Actually the team, which I referred in my previous post, only tries to reproduce and validate the user reported issue. If success, then they report it to appropriate engineering team for detail investigation.
how do these issues need to be related to AMD in order to be investigated...
The issue needs to be related to AMD implementation only. During investigation, if scope of the issue appears outside AMD scope (e.g. application specific logical issue, third-party tool/software issue, non-AMD hardware/software issue etc.), no further investigation is done.
And the last - how long does this team exist and why did you decide to create it?
I don't know when the team was created, however, as I mentioned earlier, the main purpose of the team is to reproduce and validate the user reported issue and then take the action accordingly. By doing so, many invalid issues can be eliminated at early stage and it saves lot of engineering time.
And can a user with an issue report to it directly in some way?
The team provides back-end support and usually does not interact with the users directly.
By the way, other than this Developer community, we have a support forum here to report a hardware and software related issue.
Also, one can report an issue by submitting a bug reporting form here: AMD Issue Reporting Form
I don't know how the above information is related to the problem and helps you, still I tried to answer them as much as possible.
Thanks.
I see.
This information was important for me for 2 reasons.
First, I was interested in the way that AMD handles their users' problems. I recently had to deal with Intel's support on a different issue and I wanted to compare the quality of support.
Second, your answer implies that your team won't help me because I have a laptop with an NVidia GPU and Intel CPU. When I joined this forum, I didn't search for support from AMD actually, but for a forum of graphics developers and a link to here was one of the results in the search engine.

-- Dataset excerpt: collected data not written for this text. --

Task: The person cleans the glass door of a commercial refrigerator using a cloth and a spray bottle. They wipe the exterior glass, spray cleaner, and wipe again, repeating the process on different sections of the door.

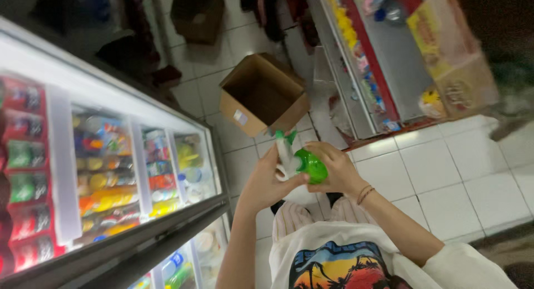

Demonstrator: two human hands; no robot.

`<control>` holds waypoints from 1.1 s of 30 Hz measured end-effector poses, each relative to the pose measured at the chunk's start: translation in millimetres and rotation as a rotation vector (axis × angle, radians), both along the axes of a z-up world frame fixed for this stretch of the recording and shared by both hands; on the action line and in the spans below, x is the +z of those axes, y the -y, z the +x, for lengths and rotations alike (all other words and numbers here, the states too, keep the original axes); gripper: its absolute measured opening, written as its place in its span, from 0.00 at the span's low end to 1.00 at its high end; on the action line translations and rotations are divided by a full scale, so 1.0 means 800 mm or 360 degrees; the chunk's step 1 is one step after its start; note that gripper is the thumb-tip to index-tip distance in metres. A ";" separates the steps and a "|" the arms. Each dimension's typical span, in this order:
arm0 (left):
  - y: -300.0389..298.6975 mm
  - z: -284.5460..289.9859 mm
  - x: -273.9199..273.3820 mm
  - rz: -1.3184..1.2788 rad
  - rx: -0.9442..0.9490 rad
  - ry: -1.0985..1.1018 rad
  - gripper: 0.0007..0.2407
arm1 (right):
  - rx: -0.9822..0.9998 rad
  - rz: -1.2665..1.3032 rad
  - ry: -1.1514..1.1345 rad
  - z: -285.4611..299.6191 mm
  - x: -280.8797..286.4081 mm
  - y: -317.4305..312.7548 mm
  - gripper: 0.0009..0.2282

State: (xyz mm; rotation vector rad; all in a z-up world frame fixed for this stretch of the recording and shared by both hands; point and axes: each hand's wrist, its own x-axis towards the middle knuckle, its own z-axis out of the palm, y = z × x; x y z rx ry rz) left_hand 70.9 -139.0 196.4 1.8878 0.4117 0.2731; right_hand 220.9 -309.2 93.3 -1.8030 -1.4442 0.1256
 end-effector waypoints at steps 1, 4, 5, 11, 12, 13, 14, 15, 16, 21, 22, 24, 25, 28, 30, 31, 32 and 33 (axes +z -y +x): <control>0.010 0.016 0.000 -0.0168 -0.0085 -0.0090 0.25 | -0.0039 0.0029 0.0114 0.015 0.009 0.018 0.37; 0.056 0.062 -0.006 0.0041 0.0069 -0.0632 0.15 | -0.0135 0.0037 0.0373 0.048 0.042 0.077 0.38; 0.072 0.073 -0.008 -0.0027 0.0068 -0.0541 0.13 | -0.0183 0.0005 0.0405 0.054 0.053 0.096 0.39; 0.106 0.111 0.010 -0.1004 0.0211 0.0227 0.11 | -0.0559 0.0297 0.0419 0.092 0.097 0.210 0.36; 0.107 0.108 0.017 -0.0984 0.0293 0.0274 0.11 | -0.0655 0.0382 0.0354 0.100 0.098 0.230 0.35; 0.112 0.110 0.022 -0.1075 0.0323 0.0448 0.12 | -0.0863 0.0380 0.0361 0.110 0.096 0.247 0.33; 0.118 0.111 0.026 -0.1163 0.0356 0.0617 0.12 | -0.1068 0.0379 0.0358 0.120 0.092 0.263 0.31; 0.125 0.116 0.028 -0.1251 0.0389 0.0787 0.13 | -0.1272 0.0378 0.0354 0.129 0.085 0.274 0.29; 0.135 0.124 0.029 -0.1273 0.0428 0.0875 0.12 | -0.1369 0.0432 0.0201 0.139 0.075 0.281 0.30; 0.187 0.176 0.013 -0.1243 0.0548 0.1079 0.12 | -0.1604 0.0505 -0.0423 0.185 0.032 0.302 0.38; 0.195 0.187 0.010 -0.1272 0.0548 0.1133 0.12 | -0.1565 0.0626 -0.0775 0.194 0.025 0.304 0.37; 0.209 0.208 0.004 -0.1328 0.0549 0.1242 0.11 | -0.1439 0.0856 -0.1477 0.209 0.016 0.308 0.35; 0.218 0.217 0.001 -0.1365 0.0548 0.1239 0.10 | -0.1399 0.0874 -0.1634 0.213 0.014 0.310 0.33; 0.239 0.244 -0.005 -0.1476 0.0535 0.1230 0.09 | -0.1332 0.0918 -0.1923 0.222 0.012 0.315 0.29; 0.250 0.261 -0.007 -0.1551 0.0504 0.1222 0.08 | -0.1383 0.0953 -0.1874 0.222 0.015 0.315 0.28; 0.255 0.269 -0.008 -0.1506 0.0462 0.1190 0.09 | -0.1342 0.0988 -0.1890 0.222 0.017 0.315 0.27; 0.259 0.276 -0.008 -0.1463 0.0418 0.1154 0.11 | -0.1305 0.1021 -0.1906 0.221 0.021 0.316 0.25; 0.262 0.283 -0.008 -0.1421 0.0375 0.1119 0.13 | -0.1267 0.1055 -0.1921 0.219 0.025 0.315 0.24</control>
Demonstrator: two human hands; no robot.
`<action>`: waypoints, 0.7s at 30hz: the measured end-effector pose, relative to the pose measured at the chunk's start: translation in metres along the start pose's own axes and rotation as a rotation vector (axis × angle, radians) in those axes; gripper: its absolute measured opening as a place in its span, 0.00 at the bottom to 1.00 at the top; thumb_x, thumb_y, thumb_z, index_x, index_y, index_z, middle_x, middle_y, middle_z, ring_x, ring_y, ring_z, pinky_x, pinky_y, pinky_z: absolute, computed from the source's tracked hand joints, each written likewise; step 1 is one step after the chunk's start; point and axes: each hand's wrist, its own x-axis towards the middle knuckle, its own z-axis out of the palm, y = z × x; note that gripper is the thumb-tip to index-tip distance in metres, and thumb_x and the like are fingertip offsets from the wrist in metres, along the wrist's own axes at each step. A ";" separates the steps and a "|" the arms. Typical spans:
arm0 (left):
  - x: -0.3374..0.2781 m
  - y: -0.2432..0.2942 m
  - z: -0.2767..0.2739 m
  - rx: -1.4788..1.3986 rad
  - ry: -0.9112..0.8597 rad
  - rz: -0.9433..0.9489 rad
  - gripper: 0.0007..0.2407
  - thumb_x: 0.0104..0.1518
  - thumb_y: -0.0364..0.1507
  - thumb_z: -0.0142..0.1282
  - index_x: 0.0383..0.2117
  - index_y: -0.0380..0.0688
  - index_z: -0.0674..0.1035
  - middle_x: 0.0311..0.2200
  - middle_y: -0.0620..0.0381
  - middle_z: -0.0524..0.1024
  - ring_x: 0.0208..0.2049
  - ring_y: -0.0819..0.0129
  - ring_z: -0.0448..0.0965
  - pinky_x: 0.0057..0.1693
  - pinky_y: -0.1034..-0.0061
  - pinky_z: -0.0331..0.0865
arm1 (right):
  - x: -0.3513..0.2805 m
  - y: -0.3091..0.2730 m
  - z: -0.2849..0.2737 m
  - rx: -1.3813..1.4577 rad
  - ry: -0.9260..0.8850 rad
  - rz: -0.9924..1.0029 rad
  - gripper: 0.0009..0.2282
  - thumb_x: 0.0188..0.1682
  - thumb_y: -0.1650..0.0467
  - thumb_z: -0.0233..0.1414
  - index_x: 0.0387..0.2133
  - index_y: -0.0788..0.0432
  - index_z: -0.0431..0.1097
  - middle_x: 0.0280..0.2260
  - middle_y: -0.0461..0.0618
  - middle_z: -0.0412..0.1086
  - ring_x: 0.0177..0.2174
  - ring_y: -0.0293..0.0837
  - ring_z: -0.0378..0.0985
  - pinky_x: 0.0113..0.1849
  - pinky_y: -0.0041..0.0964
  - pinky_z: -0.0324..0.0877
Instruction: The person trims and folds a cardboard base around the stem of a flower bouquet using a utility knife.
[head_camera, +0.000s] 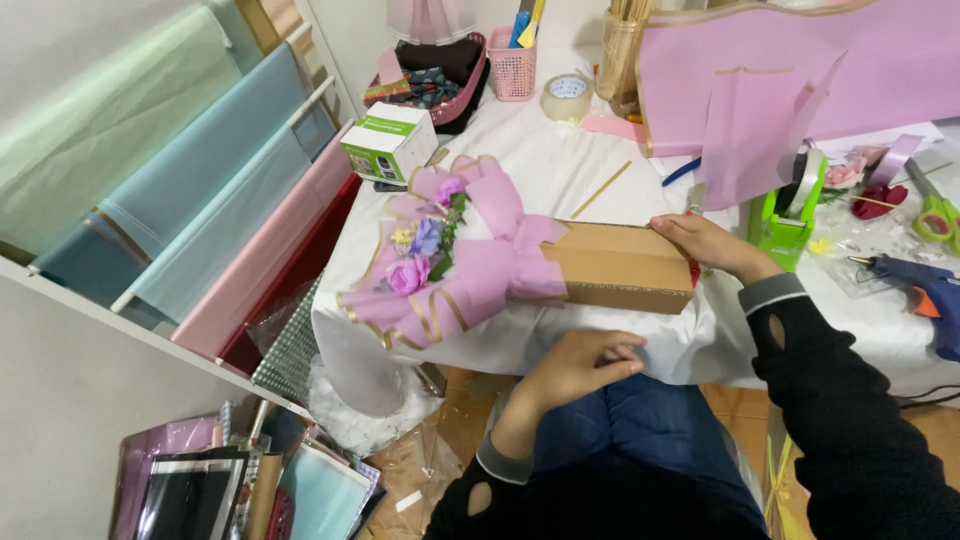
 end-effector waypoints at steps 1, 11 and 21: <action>0.007 0.011 -0.009 -0.007 -0.008 -0.008 0.17 0.63 0.33 0.54 0.56 0.40 0.77 0.45 0.33 0.80 0.48 0.38 0.81 0.52 0.50 0.76 | 0.000 -0.011 -0.002 0.004 -0.003 0.012 0.18 0.62 0.62 0.42 0.49 0.60 0.77 0.36 0.71 0.78 0.39 0.63 0.76 0.48 0.61 0.68; 0.122 0.015 -0.043 0.730 0.381 0.222 0.37 0.47 0.46 0.68 0.61 0.36 0.69 0.54 0.42 0.71 0.59 0.46 0.70 0.66 0.51 0.61 | 0.000 0.067 -0.014 -0.725 0.346 0.199 0.17 0.60 0.58 0.48 0.51 0.56 0.73 0.35 0.64 0.79 0.39 0.65 0.84 0.40 0.58 0.76; 0.168 -0.040 -0.042 0.840 -0.069 -0.022 0.50 0.38 0.53 0.66 0.68 0.36 0.57 0.60 0.41 0.62 0.68 0.40 0.57 0.74 0.36 0.32 | 0.003 0.041 0.016 -0.561 0.184 0.392 0.37 0.50 0.56 0.53 0.67 0.69 0.54 0.50 0.73 0.69 0.47 0.71 0.79 0.44 0.67 0.75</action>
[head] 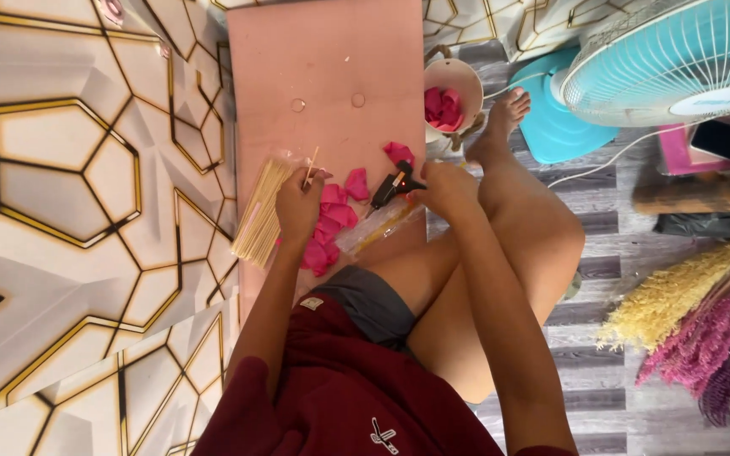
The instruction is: The person sits on the floor and uses a hot glue gun to attach pink paper petals to wooden skewers. They roll and shape the petals by hand to form artificial roses, placing the finished flowers on a pink work surface.
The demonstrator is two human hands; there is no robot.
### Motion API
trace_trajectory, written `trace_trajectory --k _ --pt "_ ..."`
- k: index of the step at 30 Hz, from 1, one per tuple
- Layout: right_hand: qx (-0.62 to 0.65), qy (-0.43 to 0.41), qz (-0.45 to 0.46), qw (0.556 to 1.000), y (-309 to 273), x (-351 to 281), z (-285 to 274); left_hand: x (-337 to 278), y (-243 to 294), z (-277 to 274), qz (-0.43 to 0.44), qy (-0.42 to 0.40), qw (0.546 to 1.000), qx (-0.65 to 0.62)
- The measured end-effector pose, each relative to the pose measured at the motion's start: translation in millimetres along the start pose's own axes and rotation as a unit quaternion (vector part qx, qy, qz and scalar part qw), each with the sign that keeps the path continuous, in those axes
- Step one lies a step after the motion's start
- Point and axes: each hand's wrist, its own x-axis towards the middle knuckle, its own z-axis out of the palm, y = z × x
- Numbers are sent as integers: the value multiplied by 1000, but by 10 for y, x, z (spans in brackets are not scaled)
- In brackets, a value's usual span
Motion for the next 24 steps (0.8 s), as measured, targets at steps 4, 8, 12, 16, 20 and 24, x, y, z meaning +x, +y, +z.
trace_trajectory --k 4,8,12,16,20,24 --pt "-47 27 -35 998 62 298 328 110 -228 270 -19 -23 999 -16" --pt "-30 33 -35 998 -181 133 190 131 -217 407 9 -45 997 65" --pt "-69 81 -53 993 -186 269 385 195 -324 638 -8 -90 978 191" --pt "-43 89 -55 994 -144 331 472 178 -330 667 1 -70 984 163" --pt "2 60 -80 995 -77 359 381 243 -311 490 -13 -48 989 139" --pt "49 79 -124 988 -126 189 173 373 -493 417 -43 -51 991 118"
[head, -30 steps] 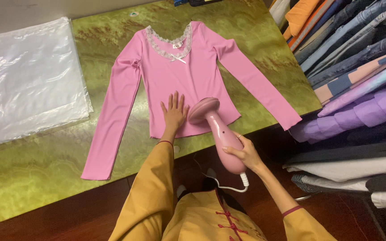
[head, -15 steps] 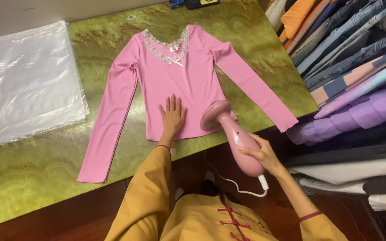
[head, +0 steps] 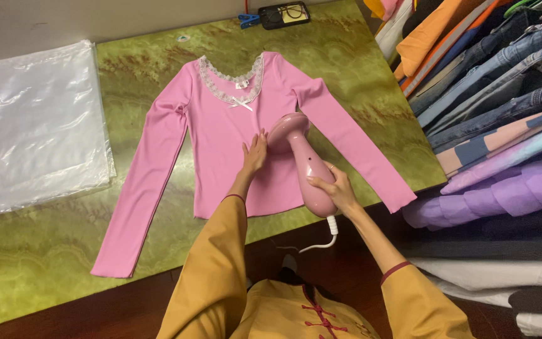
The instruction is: The person removes a pink long-sleeved top from a clothing rack, lays it on a table, and smooths it out. They then use a handheld garment steamer to steam the top, moving the device over the sleeves and body of the garment.
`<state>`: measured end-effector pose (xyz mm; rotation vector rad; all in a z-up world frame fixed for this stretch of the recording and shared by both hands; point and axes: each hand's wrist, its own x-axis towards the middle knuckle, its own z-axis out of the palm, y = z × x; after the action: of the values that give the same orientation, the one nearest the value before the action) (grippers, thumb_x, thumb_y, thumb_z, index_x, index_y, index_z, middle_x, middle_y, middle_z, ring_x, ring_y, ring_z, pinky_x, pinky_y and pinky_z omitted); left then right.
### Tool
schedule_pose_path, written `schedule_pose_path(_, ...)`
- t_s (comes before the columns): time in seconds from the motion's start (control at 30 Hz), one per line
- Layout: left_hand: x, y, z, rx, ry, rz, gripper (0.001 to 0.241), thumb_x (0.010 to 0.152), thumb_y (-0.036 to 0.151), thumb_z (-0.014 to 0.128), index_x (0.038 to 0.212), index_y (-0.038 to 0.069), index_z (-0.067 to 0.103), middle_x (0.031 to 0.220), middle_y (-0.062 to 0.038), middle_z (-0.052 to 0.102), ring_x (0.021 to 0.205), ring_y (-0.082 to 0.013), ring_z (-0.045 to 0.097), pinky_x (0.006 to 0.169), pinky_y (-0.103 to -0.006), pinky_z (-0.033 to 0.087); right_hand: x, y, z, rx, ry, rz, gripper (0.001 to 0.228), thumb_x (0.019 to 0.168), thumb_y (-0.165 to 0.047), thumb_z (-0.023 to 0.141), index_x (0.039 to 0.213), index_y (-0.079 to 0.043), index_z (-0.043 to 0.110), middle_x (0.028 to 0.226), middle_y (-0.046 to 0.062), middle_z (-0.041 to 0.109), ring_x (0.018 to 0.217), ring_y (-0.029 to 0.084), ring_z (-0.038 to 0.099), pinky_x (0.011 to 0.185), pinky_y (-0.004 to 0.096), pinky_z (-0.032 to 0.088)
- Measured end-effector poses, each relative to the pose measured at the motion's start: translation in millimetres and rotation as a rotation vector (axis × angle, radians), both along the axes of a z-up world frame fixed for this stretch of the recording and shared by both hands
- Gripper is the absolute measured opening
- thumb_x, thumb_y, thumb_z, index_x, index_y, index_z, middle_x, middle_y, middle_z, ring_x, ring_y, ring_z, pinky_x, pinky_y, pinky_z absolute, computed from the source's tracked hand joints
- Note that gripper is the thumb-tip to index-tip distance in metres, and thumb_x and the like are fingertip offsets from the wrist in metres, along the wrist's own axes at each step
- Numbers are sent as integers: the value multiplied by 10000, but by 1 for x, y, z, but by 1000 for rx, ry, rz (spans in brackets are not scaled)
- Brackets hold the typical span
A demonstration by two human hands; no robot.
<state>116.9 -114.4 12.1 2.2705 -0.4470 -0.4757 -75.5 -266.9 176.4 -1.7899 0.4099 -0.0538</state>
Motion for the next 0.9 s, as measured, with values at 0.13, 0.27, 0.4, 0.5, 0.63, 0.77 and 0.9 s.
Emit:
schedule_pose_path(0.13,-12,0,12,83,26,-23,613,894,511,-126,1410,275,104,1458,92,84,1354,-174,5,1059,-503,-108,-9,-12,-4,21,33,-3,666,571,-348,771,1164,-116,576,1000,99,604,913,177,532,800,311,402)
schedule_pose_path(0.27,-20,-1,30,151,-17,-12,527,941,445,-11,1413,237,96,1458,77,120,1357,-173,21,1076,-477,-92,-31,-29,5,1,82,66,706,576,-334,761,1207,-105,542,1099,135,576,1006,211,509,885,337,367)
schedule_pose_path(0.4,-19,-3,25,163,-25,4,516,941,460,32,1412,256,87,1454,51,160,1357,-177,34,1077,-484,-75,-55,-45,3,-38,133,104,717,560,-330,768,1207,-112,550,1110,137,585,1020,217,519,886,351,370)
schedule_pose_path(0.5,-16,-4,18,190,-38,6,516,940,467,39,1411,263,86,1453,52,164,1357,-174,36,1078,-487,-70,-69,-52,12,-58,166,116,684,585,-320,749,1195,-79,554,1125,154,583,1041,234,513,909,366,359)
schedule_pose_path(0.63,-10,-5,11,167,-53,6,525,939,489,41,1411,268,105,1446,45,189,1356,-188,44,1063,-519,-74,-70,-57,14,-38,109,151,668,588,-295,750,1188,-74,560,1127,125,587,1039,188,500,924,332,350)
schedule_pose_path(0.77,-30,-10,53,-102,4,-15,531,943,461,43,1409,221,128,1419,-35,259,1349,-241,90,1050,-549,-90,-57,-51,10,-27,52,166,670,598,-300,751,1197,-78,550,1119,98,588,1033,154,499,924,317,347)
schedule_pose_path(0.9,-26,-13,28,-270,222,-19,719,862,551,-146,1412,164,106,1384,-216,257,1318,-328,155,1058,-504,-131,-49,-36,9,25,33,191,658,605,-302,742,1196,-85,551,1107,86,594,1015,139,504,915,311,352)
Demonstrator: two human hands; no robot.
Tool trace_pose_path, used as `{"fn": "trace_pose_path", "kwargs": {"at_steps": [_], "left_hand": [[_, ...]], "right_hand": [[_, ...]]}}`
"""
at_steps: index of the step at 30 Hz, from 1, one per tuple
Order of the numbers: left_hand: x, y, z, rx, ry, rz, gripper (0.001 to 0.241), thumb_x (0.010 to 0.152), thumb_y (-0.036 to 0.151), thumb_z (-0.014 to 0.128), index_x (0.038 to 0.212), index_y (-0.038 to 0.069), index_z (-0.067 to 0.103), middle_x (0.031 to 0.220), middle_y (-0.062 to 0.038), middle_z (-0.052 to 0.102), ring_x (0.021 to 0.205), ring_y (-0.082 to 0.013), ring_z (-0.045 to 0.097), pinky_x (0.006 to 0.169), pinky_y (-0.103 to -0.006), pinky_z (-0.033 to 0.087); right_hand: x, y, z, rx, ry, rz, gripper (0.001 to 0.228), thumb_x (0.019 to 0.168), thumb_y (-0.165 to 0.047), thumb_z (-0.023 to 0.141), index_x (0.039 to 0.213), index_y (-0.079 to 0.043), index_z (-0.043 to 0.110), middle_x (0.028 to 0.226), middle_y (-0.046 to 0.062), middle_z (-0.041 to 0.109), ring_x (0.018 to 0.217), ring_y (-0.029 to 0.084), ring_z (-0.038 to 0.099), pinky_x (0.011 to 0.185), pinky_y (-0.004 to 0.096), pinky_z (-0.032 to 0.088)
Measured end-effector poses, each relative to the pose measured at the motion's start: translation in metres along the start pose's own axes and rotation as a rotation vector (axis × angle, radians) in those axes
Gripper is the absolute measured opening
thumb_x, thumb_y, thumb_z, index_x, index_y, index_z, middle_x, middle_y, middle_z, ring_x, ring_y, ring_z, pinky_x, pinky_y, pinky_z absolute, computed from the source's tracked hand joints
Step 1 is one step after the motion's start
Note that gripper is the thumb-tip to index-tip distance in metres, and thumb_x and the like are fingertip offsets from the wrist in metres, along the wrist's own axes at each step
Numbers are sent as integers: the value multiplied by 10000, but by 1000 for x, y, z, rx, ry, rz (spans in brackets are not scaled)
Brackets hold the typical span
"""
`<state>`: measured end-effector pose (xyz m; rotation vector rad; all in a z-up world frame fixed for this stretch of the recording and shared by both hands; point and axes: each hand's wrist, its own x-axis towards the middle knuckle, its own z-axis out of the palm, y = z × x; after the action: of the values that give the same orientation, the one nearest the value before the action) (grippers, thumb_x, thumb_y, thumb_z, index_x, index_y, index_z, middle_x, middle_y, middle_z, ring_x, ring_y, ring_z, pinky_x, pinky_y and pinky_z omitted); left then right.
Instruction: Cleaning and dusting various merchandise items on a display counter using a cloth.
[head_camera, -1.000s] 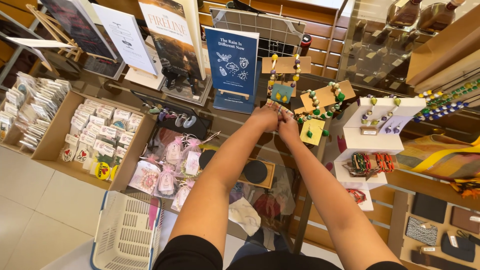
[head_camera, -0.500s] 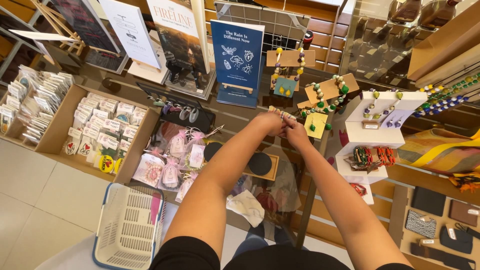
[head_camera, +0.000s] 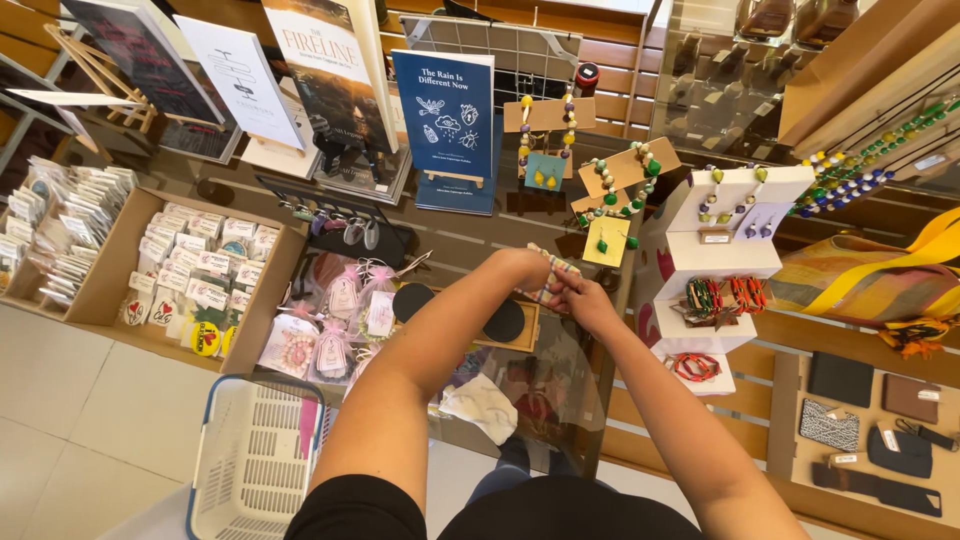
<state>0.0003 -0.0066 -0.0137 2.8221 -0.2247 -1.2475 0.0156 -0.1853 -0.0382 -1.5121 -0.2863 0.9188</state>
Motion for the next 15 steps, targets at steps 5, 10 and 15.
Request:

As for my issue, I've recently resolved it in an unexpected way. The video demuxer in my player wasn't capable to do the hardware acceleration (there is DXVA included in it) with the frame interpolator working somewhy. I tried a different one which included other HWA options and one of them (NVidia CUVID) worked! The CPU load decreased and now frames hardly ever drop.
Before I did this, the CPU load wasn't too high though. There were only short pikes of load when one of the cores was 100% loaded, and I supposed that big queue sizes set for the filters in the filter graph would compensate for this. But they didn't. Why so?